You are who you are today. You can see yourself by becoming aware of what you react to, what makes you anxious and angry, what are your behaviors and attitudes towards yourself and others, how much personal responsibility you take for your actions, and what level of compassion and empathy you feel for others.

For example, most of us know that compassion is a good idea. But what happens when you are upset? You may say or do things that you are not proud of, and compassion goes right out the window. It is because compassion is a conscious construct and anger arises automatically from your unconscious brain. It is a million-to-one mismatch. That reaction in the moment is who you are because something in the present connected you to something threatening (or perceived as such) in the past. You are there and not here. It is also who you are.

“Love your enemies”

In his book The Way to Love, Anthony DeMello has a chapter called, “Love Your Enemies.” He points out that if someone angers you, you should thank them. The problem is not them, but in you. Their words or actions triggered a response in you that allows you to have more awareness of what is inside of you.4 It is challenging in that it still feels like the other person is causing the problem, but it is you that is being triggered. The exception, of course, is physical or emotional abuse. Anger is a necessary protective reaction.

Your real authentic self

This all sounds challenging but there is a lot of hope once you realize how the complexity and depth of your life programming are playing out today. The key word is “awareness.” Once you are aware of how your past is continually playing out in the present, you can direct your attention to where you want your brain to develop. It continues to change every second—the term is “neuroplasticity.” Awareness creates the "space" you need to redirect your attention. Any amount will allow you to begin your journey into your new life. The sequence is 1) awareness 2) separation 3) reprogramming.
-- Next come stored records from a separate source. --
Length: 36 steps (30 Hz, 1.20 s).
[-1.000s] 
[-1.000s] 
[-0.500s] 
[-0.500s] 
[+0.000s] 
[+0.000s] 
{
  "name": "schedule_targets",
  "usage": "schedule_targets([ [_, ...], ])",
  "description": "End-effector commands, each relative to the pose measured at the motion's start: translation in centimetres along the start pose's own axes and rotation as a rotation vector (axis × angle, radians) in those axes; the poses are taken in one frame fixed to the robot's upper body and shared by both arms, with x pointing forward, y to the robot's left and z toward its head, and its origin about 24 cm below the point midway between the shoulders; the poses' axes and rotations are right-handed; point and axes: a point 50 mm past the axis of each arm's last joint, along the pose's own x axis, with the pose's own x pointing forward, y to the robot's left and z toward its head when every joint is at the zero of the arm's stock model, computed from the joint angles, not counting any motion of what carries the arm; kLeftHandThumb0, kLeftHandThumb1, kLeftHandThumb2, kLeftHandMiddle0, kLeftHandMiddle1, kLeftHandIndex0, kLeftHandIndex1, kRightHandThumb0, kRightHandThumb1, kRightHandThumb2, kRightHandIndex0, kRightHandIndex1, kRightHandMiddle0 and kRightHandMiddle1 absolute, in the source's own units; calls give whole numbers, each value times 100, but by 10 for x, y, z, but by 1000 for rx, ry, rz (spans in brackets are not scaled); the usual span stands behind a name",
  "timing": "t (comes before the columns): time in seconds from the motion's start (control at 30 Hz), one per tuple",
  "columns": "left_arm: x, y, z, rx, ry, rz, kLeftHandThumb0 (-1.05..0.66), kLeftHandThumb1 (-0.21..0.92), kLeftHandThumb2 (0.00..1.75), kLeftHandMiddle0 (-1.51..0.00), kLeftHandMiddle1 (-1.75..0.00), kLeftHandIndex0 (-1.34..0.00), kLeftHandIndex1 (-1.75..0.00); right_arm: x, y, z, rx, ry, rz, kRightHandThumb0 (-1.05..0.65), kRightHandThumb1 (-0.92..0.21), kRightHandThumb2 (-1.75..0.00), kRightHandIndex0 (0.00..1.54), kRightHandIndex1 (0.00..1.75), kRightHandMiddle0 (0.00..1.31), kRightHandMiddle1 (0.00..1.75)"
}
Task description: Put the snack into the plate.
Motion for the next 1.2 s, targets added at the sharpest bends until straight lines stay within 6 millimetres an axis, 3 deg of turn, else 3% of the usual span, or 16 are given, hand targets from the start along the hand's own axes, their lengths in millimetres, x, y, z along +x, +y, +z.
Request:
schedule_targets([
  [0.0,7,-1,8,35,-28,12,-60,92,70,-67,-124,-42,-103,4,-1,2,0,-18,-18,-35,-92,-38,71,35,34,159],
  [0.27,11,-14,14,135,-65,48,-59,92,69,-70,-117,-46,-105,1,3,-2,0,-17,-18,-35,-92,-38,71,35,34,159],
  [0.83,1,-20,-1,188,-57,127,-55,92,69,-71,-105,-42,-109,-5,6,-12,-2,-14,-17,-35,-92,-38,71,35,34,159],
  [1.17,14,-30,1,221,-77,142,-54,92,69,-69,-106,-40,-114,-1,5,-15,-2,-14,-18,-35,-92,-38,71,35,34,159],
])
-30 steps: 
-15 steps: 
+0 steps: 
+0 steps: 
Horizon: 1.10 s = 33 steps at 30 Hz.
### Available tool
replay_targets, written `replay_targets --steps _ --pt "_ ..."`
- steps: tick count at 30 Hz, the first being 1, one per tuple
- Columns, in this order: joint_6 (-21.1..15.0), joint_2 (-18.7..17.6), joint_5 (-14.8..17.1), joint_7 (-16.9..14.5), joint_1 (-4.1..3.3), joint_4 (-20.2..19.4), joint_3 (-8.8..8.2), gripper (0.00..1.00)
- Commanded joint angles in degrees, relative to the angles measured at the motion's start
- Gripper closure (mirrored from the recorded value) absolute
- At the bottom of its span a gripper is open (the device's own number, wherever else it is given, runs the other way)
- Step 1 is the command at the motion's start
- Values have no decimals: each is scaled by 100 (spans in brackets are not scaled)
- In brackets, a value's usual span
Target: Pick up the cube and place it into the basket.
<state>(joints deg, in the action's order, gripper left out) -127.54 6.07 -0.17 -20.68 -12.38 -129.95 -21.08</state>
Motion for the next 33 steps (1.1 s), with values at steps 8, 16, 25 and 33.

As you learn to take full responsibility for every one of your actions without judgement, you can create any reality you want by consistently making better choices. This new evolving person is still your authentic self. You just don’t have to keep searching for it.


1. Google Search, March 22, 2021..

2. Eagleman, David. Livewired. Cannongate Books, Edinburgh, UK, 2020.

3. Feldman Barret, Lisa. How Emotions are Made. Houghton, Mifflin, Harcourt, New York, NY, 2018.

4. DeMello, Anthony. The Way to Love. Bantam Doubleday Dell Publishing Group. New York, NY, 1995.